友達と仲良く暮らしていくの、相棒みたいでかっこいいかもしれない。
こういうのが心の繋がりがあるってことなんだとしたら、少しは倉持の理想論がかなえられたことになるんだろうか?
ひと段落して伸びをすれば、倉持が立ち上がってコーヒーを入れてくれた。
私は後輩から貰ったチョコレートを出してきて、ローテーブルに用意する。
こういう時間をもっと、ずっと――。
なんだか幸せな想像に、にやにやしていると、倉持が姿勢をただした。
「……俺、引っ越し先が決まったから」
「え、もう?」
急に始まった引っ越しの話に、ふんわりとした想像は吹き飛んでしまった。
「もう、じゃないだろ、流石に世話になりすぎた。償いなら、もういい。本当に、十分もらった」
「……そ、か」
急いで現実に戻ってこようとするけれど、なんだかぽっかりと胸に穴が空いたみたいで、のろのろとコーヒーを啜る。
そうだよな、倉持にだって倉持の生活があるわけだし。
「それで、厨川に一つ頼みがあるんだけど」
「うん、引っ越しの荷造りなら手伝うよ!」
前向きに、前向きにと唱えながら、笑顔を作るけど、笑顔が引きつってないか鏡で確認したい。

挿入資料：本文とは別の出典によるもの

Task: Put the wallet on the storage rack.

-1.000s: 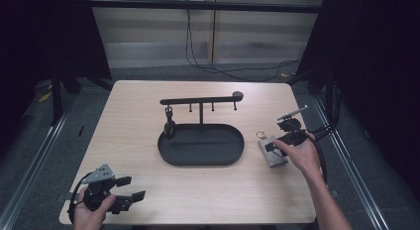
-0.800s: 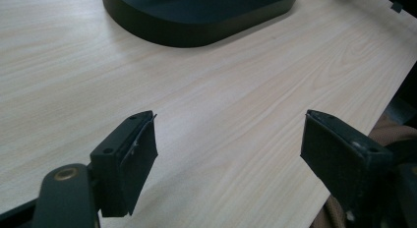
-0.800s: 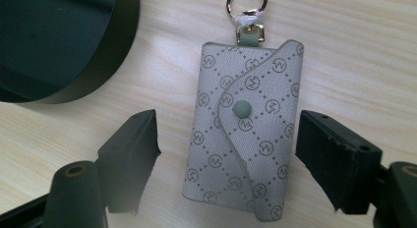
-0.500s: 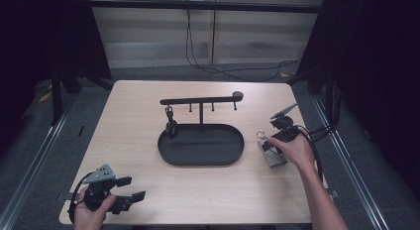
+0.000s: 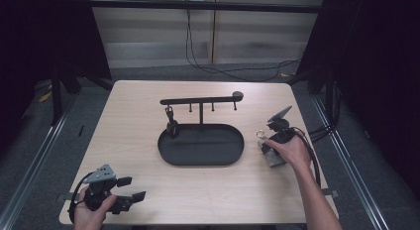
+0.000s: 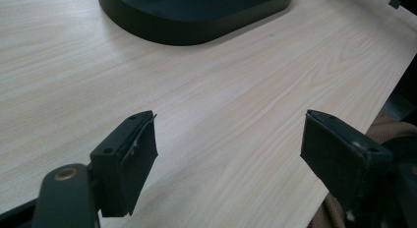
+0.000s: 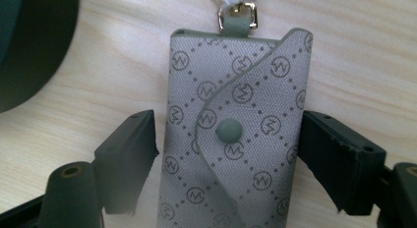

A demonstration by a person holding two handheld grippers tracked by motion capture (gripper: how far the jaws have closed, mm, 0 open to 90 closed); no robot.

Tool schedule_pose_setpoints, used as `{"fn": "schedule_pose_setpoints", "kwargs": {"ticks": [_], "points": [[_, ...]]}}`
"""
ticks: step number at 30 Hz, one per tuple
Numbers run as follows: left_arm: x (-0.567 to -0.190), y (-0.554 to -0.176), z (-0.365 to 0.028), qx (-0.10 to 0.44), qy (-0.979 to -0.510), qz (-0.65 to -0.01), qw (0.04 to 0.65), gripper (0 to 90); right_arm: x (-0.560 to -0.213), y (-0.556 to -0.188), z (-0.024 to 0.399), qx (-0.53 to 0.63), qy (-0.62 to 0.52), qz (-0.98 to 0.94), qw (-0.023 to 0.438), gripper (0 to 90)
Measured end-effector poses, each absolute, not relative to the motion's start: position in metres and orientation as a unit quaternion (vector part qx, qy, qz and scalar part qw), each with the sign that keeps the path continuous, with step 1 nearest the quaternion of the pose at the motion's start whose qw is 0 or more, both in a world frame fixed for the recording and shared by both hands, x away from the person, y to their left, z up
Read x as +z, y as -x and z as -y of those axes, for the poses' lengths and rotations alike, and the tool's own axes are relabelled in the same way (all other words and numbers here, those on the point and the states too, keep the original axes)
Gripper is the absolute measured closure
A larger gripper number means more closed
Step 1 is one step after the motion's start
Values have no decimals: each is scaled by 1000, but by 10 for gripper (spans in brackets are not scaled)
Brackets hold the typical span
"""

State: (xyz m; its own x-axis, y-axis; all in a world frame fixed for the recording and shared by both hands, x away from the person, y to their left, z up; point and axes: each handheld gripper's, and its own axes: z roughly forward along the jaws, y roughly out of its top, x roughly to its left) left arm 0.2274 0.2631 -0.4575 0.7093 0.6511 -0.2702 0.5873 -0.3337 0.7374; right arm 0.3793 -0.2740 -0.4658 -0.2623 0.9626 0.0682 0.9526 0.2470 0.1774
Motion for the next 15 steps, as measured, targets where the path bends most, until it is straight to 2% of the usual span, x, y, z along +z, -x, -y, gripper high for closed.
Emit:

私の動揺は感知されなかったようで、倉持はじっとスマホを見つめている。
「引越しは業者に任せるからいいとして――元カノ、の、着信拒否を解除するから――その、見守ってほしいというか――連絡ができないわけじゃないが、その……」
だんだんと倉持の語尾はしどろもどろになって、尻窄みになっていく。
そうか、倉持はついに彼女に連絡を取る決心をしたんだ。
勇気が要るときに頼られるのは嬉しい。
「……こうかな?」
隣に座って、手を握ると、倉持は頭痛に耐えるような仕草をする。
「――間違えた?」
間違いでもいいやと、ぎゅっと力を強める。こういうのは恥ずかしがった方が負けなんだから。
「あのさ……」
「恥ずかしがってる場合じゃないよ。看護師さんだと思えばいいから。痛くて怖い時、手を握ってくれるじゃない? いろいろ迷惑かけてたみたいだし、助けになるなら何かしてあげたいよ」
右手を握られたら操作できないと文句を言われて、左隣に移動して、倉持がスマホを操作するのを見守る。
深く息を吸って、少し震える指先で、アドレスのユカリという表示を触る。
「頑張れ! 頑張れ、倉持!」
倉持に嫌がられながら、スポーツ観戦並みの応援を送る。
応援がうるさかったのか、一度私を軽く睨むと、あとは呆気ないほどスムーズにメールを用意して送信してしまった。
「送れた?」
「送った」
体育座りの姿勢から見上げた倉持の顔は、意外と穏やかだ。ねぎらいを込めて手を強く握れば、倉持は同じ力で握り返してくる。
「厨川、色々ありがとうな。助かった」
「いいって、いいって、友達じゃん!」
(……あれ?)
不思議と、今まで繰り返していた友達という言葉に違和感を覚えて、首をひねった。
「……厨川、どうした?」
おかしな沈黙をごまかすように、私は、倉持の手を強く握る。
土を掘る道具を頻繁に使っている倉持の手は、高校の時より大きくて、硬い皮膚がこそばゆいのに離したくない。